- WHAT THIS TASK INVOLVES -
Please set down only the lines that run from the one containing "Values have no" to the end of the listing below, exactly as written.
INFORMATION PROVIDED section start
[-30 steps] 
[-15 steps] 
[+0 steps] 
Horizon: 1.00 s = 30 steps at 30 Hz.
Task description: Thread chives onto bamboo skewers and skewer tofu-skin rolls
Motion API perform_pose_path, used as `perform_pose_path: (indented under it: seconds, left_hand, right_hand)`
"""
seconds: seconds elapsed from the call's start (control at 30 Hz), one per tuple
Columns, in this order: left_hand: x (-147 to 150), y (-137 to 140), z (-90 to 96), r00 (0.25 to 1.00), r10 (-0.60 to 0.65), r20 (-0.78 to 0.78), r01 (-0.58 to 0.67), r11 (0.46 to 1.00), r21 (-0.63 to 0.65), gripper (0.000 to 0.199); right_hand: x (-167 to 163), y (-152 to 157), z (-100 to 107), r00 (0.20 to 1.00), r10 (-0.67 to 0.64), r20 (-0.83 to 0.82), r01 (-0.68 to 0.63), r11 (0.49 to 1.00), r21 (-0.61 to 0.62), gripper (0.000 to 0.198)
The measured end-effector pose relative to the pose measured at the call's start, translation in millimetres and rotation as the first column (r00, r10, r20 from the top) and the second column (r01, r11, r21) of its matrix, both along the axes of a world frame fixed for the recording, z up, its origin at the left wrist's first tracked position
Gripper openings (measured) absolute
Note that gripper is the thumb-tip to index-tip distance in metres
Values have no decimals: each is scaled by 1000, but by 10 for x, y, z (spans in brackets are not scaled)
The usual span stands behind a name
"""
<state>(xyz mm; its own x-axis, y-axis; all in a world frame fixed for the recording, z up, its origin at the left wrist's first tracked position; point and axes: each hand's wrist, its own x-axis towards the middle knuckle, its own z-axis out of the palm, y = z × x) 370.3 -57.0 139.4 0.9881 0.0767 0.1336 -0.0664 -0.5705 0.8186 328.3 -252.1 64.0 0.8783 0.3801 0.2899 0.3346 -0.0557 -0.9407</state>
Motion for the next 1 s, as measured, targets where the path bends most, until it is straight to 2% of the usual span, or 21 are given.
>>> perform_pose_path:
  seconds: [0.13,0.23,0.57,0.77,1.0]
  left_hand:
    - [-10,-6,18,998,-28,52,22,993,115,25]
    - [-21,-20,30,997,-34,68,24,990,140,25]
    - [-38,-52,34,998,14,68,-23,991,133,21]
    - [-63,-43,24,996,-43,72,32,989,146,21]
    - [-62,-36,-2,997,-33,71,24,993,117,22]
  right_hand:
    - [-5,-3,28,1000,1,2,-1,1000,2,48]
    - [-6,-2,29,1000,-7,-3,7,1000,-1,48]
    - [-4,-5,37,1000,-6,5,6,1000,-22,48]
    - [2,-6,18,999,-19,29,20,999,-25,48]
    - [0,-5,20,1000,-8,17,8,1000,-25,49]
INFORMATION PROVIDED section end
- EXERCISE SOLUTION -
Values have no decimals: each is scaled by 1000, but by 10 for x, y, z (spans in brackets are not scaled)
The usual span stands behind a name
"""
<state>(xyz mm; its own x-axis, y-axis; all in a world frame fixed for the recording, z up, its origin at the left wrist's first tracked position; point and axes: each hand's wrist, its own x-axis towards the middle knuckle, its own z-axis out of the palm, y = z × x) 370.3 -57.0 139.4 0.9881 0.0767 0.1336 -0.0664 -0.5705 0.8186 328.3 -252.1 64.0 0.8783 0.3801 0.2899 0.3346 -0.0557 -0.9407</state>
Motion for the next 1 s, as measured, targets where the path bends most, until it is straight to 2% of the usual span, or 21 are given.
>>> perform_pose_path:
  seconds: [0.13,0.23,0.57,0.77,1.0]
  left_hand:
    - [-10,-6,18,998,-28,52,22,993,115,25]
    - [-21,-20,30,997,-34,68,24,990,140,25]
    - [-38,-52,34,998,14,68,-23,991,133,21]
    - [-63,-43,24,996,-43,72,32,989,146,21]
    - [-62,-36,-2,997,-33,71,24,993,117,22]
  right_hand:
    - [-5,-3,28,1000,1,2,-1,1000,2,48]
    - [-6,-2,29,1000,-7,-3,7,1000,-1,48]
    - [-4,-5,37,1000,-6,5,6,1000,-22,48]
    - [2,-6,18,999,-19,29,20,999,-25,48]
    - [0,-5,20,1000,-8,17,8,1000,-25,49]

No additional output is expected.